At the time of filling the P3 form Dr. Njiru observed that the cut wound had healed leaving a scar on the wound.

Did the cut wound on the head amount to grievous harm?

First and foremost, the size of the wound and or the resultant scar by clinical measurements is not given, nor did the complainant show the court the same when he testified.  Still when the doctor testified, did not address himself to the effects of the injury and the resultant scar on the health of the complainant.

The law in the penal code section 4 defines grievous harm as“any harm which amounts to a maim or dangerous harm, or seriously or permanent injuries health, or which is likely so to injure health, or which extends to permanent disfigurement, or to any permanent or serious injury to any external or internal organ membrane or sense”.

In the present effort, the doctor who testified did not try to link the injury suffered by the complainant on the head within the foregoing legal qualifications.

His classification of the injuries suffered as grievous harm seems to have been based on the complainant’s loss of consciousness and inability to walk without the use of clutches.

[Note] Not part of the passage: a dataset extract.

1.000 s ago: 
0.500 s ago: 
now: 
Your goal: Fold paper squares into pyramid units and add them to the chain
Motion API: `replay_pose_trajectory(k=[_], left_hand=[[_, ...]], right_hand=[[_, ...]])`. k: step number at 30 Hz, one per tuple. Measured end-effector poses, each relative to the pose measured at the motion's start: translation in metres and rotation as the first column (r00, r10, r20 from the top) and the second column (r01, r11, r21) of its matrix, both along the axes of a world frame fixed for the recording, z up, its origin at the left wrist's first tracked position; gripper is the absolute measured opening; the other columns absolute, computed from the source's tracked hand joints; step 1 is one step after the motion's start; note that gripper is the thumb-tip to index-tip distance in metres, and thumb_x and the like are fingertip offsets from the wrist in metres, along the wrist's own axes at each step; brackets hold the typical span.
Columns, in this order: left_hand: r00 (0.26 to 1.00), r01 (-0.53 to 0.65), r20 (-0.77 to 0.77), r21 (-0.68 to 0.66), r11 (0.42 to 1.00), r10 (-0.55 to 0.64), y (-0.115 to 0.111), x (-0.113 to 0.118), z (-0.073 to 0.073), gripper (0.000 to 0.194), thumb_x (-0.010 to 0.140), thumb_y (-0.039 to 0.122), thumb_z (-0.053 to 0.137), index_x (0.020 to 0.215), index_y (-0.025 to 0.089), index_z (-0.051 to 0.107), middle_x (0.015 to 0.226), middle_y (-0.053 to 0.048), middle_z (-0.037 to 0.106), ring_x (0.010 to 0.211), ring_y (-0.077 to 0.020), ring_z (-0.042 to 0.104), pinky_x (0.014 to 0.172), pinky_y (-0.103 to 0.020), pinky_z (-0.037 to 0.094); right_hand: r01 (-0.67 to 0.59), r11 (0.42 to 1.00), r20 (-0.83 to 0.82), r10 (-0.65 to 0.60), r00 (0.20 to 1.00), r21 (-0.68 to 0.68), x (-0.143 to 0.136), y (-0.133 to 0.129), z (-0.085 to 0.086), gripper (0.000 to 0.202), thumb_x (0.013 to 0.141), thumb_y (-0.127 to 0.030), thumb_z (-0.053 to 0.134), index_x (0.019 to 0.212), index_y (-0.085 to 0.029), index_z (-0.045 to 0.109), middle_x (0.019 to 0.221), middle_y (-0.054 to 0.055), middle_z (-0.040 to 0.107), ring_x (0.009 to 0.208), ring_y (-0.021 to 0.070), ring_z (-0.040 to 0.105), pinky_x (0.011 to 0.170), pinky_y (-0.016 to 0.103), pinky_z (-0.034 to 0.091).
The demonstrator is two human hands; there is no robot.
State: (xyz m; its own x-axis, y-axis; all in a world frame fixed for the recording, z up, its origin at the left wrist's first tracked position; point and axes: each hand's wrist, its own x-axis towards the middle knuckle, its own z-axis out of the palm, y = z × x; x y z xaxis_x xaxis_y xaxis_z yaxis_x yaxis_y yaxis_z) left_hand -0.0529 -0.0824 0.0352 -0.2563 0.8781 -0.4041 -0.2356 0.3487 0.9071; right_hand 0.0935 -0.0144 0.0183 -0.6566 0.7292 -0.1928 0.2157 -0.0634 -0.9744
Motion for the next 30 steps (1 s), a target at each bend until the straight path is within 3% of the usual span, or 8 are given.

First and foremost, the complainant’s allegation of loss of consciousness is not corroborated at all either by the other witnesses or medical documents submitted in evidence.  The discharge summary does not state the complainant was received at the hospital while unconscious.  Similarly when prosecution witness 2 went to the scene, did not find the complainant unconscious.

Infact it was the evidence of prosecution witness 2 that they walked home by foot though slowly and they spoke to each other.  The following day in the morning, the complainant spoke to his father prosecution witness 3.

I have already stated that the inability of the complainant to walk without use of clutches has not been explained to the required standard by the medical evidence on record and such cannot be linked to the incident in question.  Likewise that cannot form basis for a finding that the complainant suffered grievous harm.

My finding is that contrary to the charge herein and the particulars thereof, the complainant suffered actual bodily harm and not a grievous harm as a result of the assault by the 2 accused persons.”

25.   The trial Magistrate having considered the facts presented before her convicted the appellant on the lesser offence

26.  This is what is called coguate offences.  Section 179 of the Criminal Procedure Codeprovides:-

“(1) When a person is charged with an offence consisting of several particulars, a combination of some only of which constitutes a complete minor offence, and the combination is proved but the remaining particulars are not proved, he may be convicted of the minor offence although he was not charged with it. (2) When a person is charged with an offence and facts are proved which reduce it to a minor offence, he may be convicted of the minor offence although he was not charged with it.”

27.   A person can be convicted of lesser offence where the facts and the particulars of the charge disclose a lesser offence.  The offence of grievous harm under Section 234 of the Penal Code is a more serious offence than a charge under Section 215 of the Penal code.  The lesser offence is a cognate offence.  The Black Law Dictionary defines cognate offence as follows:-

“ A lesser offence that is related to the greater offense because it shares several of the elements of the greater offense and is of the same class or category.”

28.   The conviction for assault where the charge was grievous harm was proper.

29. The prosecution proved assault causing actual bodily harm for which the appellants were convicted beyond any reasonable doubts.  The upshot is that the appeal is without merits and is dismissed.

Dated at Kerugoya this 7th day of February 2019.